Below are some entries. Repeat exactly the lines from the one with "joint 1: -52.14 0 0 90" through the one with "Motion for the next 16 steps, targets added", and only those.

(Records to use begins)

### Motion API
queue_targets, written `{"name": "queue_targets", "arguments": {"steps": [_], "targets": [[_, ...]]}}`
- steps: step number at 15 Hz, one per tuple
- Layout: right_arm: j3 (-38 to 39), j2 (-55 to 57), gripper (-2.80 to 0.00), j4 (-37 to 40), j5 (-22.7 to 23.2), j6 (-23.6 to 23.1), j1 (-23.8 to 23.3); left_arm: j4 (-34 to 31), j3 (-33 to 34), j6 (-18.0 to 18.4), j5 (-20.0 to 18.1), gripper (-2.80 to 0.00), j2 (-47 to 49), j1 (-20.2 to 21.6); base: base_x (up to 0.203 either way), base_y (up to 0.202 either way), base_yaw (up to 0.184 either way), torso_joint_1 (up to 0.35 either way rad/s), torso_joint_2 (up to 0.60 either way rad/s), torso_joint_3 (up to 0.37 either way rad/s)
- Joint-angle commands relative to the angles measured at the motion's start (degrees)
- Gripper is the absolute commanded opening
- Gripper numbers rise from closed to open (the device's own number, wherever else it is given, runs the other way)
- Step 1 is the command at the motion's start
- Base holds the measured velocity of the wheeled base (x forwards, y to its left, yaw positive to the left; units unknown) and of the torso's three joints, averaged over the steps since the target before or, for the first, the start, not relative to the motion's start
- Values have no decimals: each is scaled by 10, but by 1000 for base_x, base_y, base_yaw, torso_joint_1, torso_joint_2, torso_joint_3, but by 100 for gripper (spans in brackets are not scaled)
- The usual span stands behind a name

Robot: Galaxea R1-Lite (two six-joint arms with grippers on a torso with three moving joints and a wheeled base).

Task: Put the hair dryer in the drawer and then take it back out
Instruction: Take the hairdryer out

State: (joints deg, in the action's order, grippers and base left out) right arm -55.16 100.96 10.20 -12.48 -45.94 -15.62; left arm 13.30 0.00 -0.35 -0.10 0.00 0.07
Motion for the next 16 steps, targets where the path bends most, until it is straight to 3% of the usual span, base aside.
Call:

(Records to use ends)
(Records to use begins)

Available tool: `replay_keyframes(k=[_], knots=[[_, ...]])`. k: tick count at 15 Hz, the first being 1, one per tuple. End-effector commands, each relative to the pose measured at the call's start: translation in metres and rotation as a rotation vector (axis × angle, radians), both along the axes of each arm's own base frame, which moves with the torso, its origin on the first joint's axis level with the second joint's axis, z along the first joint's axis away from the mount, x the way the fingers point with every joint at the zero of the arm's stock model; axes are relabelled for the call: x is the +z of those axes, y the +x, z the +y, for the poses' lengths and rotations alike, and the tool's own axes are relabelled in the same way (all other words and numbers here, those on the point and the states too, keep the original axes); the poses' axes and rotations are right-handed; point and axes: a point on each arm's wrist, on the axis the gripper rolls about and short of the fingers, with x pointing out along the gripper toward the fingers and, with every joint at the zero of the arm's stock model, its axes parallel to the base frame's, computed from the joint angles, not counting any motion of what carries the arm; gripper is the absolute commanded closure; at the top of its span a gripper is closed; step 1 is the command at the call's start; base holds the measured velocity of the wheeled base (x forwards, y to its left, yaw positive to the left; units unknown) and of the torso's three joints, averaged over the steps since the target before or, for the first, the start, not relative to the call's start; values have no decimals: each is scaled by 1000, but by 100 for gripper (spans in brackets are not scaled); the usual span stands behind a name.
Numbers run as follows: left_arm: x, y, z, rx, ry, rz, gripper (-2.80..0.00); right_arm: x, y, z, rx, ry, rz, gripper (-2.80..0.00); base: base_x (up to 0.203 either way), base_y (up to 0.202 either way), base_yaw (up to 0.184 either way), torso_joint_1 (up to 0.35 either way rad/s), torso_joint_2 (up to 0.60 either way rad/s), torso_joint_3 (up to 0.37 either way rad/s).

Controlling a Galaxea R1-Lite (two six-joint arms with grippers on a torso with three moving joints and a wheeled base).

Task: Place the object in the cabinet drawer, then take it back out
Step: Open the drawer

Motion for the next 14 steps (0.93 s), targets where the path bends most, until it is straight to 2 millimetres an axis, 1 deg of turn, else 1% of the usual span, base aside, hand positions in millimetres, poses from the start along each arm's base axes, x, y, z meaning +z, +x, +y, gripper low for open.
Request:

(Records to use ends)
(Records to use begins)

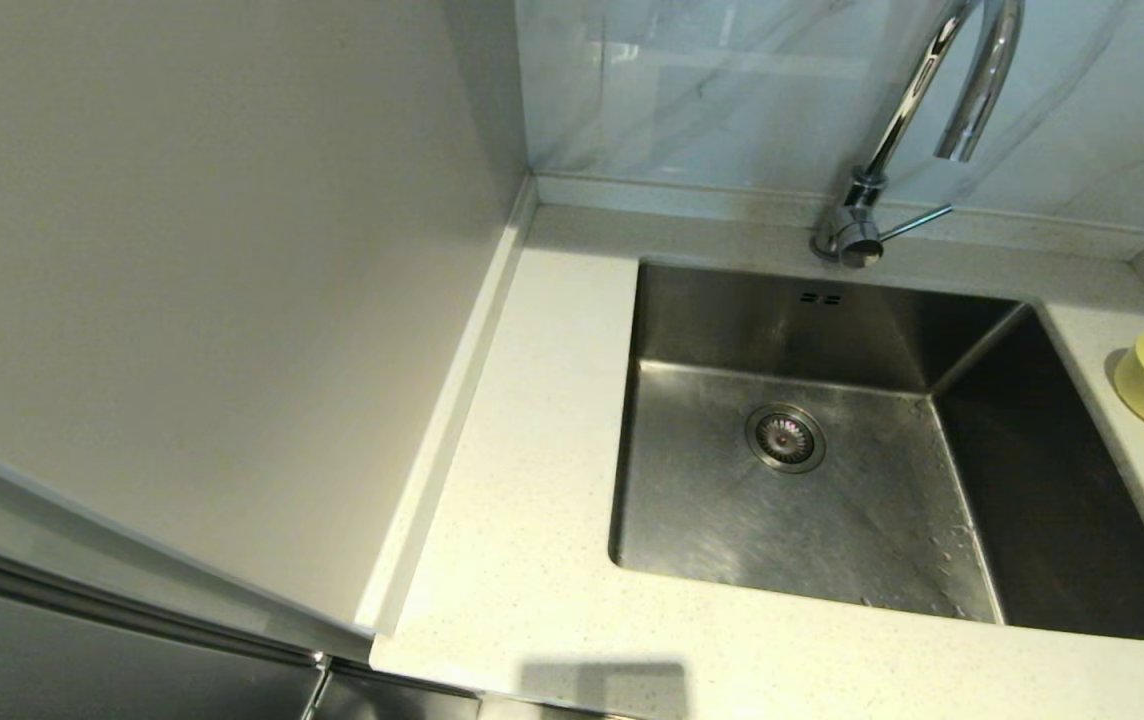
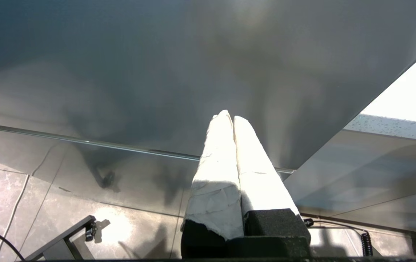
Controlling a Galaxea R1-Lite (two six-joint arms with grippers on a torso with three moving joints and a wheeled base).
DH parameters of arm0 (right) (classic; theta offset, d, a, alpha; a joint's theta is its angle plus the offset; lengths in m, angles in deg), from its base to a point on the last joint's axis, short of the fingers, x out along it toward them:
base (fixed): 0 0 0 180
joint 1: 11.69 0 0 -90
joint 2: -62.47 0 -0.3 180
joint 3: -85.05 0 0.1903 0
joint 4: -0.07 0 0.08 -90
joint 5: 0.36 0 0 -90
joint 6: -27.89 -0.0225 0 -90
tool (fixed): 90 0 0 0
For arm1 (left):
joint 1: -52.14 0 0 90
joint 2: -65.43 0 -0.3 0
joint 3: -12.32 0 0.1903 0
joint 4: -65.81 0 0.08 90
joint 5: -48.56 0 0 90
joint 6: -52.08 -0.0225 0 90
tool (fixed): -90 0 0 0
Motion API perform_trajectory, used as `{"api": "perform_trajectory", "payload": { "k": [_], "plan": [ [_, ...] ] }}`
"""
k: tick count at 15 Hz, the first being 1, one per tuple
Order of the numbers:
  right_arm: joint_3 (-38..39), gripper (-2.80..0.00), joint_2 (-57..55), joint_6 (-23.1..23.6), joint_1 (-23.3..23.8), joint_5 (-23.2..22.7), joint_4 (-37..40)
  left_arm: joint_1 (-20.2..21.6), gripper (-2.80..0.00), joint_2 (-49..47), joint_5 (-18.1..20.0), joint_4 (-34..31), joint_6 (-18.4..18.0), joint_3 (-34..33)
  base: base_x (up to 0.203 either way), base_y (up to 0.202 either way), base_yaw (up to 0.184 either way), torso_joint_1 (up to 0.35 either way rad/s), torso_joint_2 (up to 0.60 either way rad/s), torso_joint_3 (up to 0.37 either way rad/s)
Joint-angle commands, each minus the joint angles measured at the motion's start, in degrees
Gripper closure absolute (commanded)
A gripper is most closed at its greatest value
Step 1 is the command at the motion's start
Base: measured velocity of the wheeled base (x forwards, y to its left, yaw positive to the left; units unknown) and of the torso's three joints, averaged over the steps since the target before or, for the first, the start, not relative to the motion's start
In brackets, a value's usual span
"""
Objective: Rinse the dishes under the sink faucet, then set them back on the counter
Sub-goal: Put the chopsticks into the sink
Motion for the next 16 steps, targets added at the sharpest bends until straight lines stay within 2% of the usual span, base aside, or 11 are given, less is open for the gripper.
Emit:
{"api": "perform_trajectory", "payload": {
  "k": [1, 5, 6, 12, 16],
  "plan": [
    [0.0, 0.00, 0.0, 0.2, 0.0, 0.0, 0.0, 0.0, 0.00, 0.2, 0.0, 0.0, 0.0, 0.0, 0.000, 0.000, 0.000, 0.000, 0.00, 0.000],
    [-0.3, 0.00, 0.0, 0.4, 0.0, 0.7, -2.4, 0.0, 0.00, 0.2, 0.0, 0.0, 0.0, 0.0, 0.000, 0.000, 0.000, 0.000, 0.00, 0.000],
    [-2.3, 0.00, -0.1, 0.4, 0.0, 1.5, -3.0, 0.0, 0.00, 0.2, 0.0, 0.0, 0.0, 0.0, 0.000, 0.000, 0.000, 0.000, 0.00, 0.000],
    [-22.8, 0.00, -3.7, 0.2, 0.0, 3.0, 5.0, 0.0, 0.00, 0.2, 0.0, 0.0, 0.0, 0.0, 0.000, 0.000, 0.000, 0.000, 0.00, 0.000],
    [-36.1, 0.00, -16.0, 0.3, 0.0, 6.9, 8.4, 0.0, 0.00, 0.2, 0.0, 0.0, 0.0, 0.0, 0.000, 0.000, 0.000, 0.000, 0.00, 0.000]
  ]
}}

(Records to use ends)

▶ [Solution]
joint 1: -52.14 0 0 90
joint 2: -65.43 0 -0.3 0
joint 3: -12.32 0 0.1903 0
joint 4: -65.81 0 0.08 90
joint 5: -48.56 0 0 90
joint 6: -52.08 -0.0225 0 90
tool (fixed): -90 0 0 0
Motion API perform_trajectory, used as `{"api": "perform_trajectory", "payload": { "k": [_], "plan": [ [_, ...] ] }}`
"""
k: tick count at 15 Hz, the first being 1, one per tuple
Order of the numbers:
  right_arm: joint_3 (-38..39), gripper (-2.80..0.00), joint_2 (-57..55), joint_6 (-23.1..23.6), joint_1 (-23.3..23.8), joint_5 (-23.2..22.7), joint_4 (-37..40)
  left_arm: joint_1 (-20.2..21.6), gripper (-2.80..0.00), joint_2 (-49..47), joint_5 (-18.1..20.0), joint_4 (-34..31), joint_6 (-18.4..18.0), joint_3 (-34..33)
  base: base_x (up to 0.203 either way), base_y (up to 0.202 either way), base_yaw (up to 0.184 either way), torso_joint_1 (up to 0.35 either way rad/s), torso_joint_2 (up to 0.60 either way rad/s), torso_joint_3 (up to 0.37 either way rad/s)
Joint-angle commands, each minus the joint angles measured at the motion's start, in degrees
Gripper closure absolute (commanded)
A gripper is most closed at its greatest value
Step 1 is the command at the motion's start
Base: measured velocity of the wheeled base (x forwards, y to its left, yaw positive to the left; units unknown) and of the torso's three joints, averaged over the steps since the target before or, for the first, the start, not relative to the motion's start
In brackets, a value's usual span
"""
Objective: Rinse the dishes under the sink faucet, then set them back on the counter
Sub-goal: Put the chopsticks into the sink
Motion for the next 16 steps, targets added at the sharpest bends until straight lines stay within 2% of the usual span, base aside, or 11 are given, less is open for the gripper.

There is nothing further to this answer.